Unlike ethos and logos, which are both always present in all arguments, it is perhaps possible to make an argument that has little or no emotional appeal.  Yet one always writes an argument for a specific audience or set of audiences.  It is crucial for writers to know that, excepting perhaps grocery lists and the like, people rarely write in a social vacuum, with no concern for how their words will be received by their audiences.  Sophisticated writers are always aware of audience.  Unsophisticated writers rarely take audience into account when they write, assuming that everyone either already thinks the way they do, or that their readers bloody well will believe as they do after reading their text.        
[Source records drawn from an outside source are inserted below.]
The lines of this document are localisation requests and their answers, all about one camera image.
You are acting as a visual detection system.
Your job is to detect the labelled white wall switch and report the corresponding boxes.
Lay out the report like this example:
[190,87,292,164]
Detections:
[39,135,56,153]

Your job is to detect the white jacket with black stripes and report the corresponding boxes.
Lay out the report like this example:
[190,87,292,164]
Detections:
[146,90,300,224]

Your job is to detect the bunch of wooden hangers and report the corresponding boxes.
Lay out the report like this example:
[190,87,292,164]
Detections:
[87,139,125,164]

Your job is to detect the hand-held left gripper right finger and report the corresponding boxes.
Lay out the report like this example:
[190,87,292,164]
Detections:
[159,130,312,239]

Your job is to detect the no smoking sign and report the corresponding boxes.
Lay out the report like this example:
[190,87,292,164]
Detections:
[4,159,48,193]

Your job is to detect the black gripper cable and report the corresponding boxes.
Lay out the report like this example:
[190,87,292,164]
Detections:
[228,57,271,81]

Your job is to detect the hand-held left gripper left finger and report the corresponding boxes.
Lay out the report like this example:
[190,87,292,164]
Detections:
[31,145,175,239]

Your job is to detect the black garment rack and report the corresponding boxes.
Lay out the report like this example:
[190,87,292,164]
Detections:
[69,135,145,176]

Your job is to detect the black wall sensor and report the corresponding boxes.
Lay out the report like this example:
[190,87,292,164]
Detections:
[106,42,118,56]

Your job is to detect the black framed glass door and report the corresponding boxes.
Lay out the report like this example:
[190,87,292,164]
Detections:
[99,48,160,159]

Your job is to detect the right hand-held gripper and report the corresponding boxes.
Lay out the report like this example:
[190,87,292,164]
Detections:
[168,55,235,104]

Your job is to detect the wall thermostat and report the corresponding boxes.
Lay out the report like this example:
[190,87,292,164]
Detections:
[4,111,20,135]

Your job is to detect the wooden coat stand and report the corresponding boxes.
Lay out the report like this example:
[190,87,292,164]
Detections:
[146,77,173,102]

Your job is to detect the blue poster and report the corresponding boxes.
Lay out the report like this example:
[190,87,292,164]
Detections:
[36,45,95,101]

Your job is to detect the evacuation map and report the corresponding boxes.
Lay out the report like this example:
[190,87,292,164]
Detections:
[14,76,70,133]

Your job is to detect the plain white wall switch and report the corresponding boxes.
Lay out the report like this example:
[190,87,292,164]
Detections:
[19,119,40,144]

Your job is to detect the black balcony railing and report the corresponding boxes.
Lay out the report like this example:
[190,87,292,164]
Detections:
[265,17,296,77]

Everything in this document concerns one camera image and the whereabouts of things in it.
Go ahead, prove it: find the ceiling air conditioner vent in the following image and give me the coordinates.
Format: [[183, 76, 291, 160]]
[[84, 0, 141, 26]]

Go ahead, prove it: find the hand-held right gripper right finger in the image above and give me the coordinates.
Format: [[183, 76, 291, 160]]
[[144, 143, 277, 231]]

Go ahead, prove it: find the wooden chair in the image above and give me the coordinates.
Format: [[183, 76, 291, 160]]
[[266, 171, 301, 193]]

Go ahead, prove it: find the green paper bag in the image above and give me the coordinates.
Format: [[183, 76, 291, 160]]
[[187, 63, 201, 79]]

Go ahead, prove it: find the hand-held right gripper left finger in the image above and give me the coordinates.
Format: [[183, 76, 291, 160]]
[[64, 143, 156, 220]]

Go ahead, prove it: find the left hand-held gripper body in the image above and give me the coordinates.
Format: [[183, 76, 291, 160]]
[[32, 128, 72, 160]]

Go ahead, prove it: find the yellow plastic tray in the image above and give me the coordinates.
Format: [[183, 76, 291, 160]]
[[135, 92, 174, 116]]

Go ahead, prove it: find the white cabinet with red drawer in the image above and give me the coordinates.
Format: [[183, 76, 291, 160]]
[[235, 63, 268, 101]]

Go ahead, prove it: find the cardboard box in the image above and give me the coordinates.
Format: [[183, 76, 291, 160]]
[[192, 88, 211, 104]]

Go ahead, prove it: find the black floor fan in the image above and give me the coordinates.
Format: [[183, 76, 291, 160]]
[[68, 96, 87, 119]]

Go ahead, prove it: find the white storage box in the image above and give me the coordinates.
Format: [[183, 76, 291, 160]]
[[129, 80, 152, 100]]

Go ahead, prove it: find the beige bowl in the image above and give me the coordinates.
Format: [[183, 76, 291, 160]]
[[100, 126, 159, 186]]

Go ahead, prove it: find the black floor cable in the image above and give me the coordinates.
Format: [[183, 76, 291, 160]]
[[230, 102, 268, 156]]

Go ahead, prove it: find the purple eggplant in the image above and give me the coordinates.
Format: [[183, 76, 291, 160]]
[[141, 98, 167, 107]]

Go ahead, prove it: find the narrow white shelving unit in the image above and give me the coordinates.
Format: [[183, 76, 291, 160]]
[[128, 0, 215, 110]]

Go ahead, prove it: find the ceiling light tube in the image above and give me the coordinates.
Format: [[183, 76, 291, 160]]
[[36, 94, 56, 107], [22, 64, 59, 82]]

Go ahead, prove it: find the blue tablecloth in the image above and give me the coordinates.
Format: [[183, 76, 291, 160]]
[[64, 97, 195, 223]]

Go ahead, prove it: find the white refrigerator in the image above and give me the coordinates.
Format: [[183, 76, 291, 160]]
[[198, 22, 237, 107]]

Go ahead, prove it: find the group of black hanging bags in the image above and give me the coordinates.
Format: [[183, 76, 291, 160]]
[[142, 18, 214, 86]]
Argument calls for a set of shared assumptions between the writer and audience.  There is usually a large, accommodating "middle ground" on any subject to which writers can appeal.  Everyone, or practically everyone, agrees with the principle that the environment should be clean and safe, but the degrees and costs of realizing or maintaining that clean, safe environment are and will continue to be a matter of disagreement.  (In argument, the devil is always in the details.)  The majority of any given audience will agree that violent crime in the U.S. is something that needs remedying, but note that this shared assumption could be the starting point for arguments both in favor of and against gun control.  Aristotle writes in his treatise Rhetoric, "It is easy to praise Athenians among Athenians"; but it is quite another thing to praise Athenians among a group of Spartans. Similarly, it is easy to argue against stricter handgun laws to a group of NRA members and gun enthusiasts, but the effective  anti-handgun law speaker must change the way he argues those views in, say, a church in an inner city that has been particularly plagued by handgun violence.   

Sometimes, often in fact, the writer needs to explain why his argument is something worthy of his audience's consideration, why his argument is an argument, or even what the basics facts are that comprise the issue.  Establishing a proper relationship with audience is especially important at the beginning of a text.  In his book Classical Rhetoric for the Modern Student, Edward P. J. Corbett writes that in introductions, "Sometimes writers have to convince an audience that they are qualified to speak on some subject.  At other times, they must counteract prejudices or misconceptions either about themselves or about the subject of their discourse.  Or they must rouse hostility toward those whose point of view they are going to oppose in their discourse."